SE Al-Djazairi: The Golden Age et Decline of Islamic Civilisation; Bayt Al-Hikma press 2006.

SE Al-Djazairi: A Short History of Islam; op cit.

SE Al-Djazairi: The Crusades; The Institute of Islamic History; 2007.

[2] JW Draper: A History of the Intellectual Development of Europe; George Bell et Sons; 1875.

  1. Briffault: The Making of Humanity, George Allen et Unwin Ltd, 1928.

JB Harley et d.
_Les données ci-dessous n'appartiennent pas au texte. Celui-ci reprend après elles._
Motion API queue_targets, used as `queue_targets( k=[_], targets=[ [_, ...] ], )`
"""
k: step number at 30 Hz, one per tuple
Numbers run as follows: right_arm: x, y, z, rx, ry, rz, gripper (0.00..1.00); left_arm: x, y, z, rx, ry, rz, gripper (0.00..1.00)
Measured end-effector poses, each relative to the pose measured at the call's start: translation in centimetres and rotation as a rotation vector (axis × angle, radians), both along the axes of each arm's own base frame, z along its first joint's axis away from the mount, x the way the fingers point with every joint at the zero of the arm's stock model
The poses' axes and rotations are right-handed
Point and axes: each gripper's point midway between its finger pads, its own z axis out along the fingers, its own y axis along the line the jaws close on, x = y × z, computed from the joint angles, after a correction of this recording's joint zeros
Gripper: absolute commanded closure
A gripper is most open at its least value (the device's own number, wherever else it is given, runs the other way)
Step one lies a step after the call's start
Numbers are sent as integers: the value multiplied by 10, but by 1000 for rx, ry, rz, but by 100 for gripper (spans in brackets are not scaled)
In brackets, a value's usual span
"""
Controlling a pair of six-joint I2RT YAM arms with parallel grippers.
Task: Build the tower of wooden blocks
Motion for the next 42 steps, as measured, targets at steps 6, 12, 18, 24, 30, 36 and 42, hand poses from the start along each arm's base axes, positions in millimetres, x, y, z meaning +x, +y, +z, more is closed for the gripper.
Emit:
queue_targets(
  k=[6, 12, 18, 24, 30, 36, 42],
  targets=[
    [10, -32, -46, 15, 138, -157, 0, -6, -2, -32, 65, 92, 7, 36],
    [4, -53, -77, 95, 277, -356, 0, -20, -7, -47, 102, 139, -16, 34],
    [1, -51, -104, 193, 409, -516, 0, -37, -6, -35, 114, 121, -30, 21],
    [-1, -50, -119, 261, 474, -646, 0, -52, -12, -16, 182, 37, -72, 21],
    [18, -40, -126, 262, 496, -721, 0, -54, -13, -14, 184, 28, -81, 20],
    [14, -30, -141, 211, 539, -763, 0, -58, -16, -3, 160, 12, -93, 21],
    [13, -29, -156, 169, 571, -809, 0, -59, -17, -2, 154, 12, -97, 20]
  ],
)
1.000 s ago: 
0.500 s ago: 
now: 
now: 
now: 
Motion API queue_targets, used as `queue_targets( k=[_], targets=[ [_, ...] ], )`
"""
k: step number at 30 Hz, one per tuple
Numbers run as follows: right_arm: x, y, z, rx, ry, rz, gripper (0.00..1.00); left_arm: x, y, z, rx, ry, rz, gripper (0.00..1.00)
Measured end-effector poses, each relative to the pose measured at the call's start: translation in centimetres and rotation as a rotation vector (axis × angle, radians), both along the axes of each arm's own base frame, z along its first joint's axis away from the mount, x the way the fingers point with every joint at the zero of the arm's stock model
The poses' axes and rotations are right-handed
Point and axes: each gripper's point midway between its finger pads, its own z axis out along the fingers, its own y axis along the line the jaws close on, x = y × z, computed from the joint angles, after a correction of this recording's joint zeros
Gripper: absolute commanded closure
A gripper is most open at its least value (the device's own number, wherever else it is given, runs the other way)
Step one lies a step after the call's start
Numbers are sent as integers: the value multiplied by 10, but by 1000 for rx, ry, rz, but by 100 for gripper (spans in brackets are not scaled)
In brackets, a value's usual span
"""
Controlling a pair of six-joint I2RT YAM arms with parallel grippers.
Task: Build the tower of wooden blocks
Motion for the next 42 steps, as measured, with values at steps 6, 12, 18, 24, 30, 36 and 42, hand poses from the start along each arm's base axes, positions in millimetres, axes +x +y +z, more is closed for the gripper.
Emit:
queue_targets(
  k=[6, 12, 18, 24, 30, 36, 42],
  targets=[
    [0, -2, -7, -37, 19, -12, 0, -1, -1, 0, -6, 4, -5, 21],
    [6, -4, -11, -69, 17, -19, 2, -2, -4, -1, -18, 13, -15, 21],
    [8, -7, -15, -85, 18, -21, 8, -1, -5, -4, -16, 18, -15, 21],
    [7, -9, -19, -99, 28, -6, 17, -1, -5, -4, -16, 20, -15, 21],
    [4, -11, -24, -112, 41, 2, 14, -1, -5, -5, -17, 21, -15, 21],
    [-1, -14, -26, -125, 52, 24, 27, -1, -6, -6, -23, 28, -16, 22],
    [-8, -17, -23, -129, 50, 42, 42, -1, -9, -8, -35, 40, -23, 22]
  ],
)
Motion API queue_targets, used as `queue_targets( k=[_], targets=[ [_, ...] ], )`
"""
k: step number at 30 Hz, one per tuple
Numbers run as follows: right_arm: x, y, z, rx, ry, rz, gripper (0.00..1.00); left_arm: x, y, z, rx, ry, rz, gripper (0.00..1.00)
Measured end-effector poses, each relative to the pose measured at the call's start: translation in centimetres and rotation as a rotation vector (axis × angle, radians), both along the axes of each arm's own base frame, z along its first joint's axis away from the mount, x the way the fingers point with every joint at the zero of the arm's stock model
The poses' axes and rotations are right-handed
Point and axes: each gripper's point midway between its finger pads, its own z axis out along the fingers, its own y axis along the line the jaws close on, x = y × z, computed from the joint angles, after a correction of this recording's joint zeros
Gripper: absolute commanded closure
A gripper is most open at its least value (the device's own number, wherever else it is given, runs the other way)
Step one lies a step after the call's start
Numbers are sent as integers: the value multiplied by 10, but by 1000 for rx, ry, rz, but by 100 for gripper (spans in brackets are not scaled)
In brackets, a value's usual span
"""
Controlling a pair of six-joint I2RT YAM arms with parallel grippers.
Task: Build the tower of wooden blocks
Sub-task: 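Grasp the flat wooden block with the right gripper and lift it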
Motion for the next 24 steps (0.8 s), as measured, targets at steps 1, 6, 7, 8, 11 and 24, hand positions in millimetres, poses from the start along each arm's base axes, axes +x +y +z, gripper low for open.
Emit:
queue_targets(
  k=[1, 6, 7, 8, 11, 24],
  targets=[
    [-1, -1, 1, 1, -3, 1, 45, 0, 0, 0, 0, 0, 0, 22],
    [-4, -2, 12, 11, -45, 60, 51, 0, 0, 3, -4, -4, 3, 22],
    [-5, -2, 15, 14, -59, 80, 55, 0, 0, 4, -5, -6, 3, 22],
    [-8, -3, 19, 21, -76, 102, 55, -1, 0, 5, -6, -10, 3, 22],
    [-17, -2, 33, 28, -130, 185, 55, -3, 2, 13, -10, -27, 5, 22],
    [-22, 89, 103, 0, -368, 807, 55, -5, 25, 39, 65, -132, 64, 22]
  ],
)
Woodward ed: The History of Cartography; Volume 2; Book 1; Cartography dans the Traditional Islamic et South Asian Societies; The University of Chicago Press; 1992.

SE Al-Djazairi: The Hidden Debt to Islamic Civilisation; Bayt al-Hikma Press; 2005; L’introduction et la première partie donne une liste de sources qui ont soulevé cette question.

[3] L’article est apparu dans Le Temps Stratégique No 20, Spring 1987; Mais peut être trouvé à :  http://www.archipress.org/batin/ts20lombard.htm.

[4] JW Draper: A History of the Intellectual Development of Europe; George Bell et Sons; 1875; Vol I; p. 412.

[5] SP Scott: History of the Moorish Empire dans Europe; The Lippincot Company; Philadelphia; 1904. Vol 1; p.339.

[6] SP Scott: History; op cit; Vol 1; p.339.

[7] M. Lombard: Nous Vivions; op cit.

[8] Ibid.

[9] RB Smith: Mohammed et Mohammedanism; op cit; p. 125-6; et 217.

[10] M. Levey: Early Arabic Pharmacology, Leiden, EJ Brill, 1973, p. 71.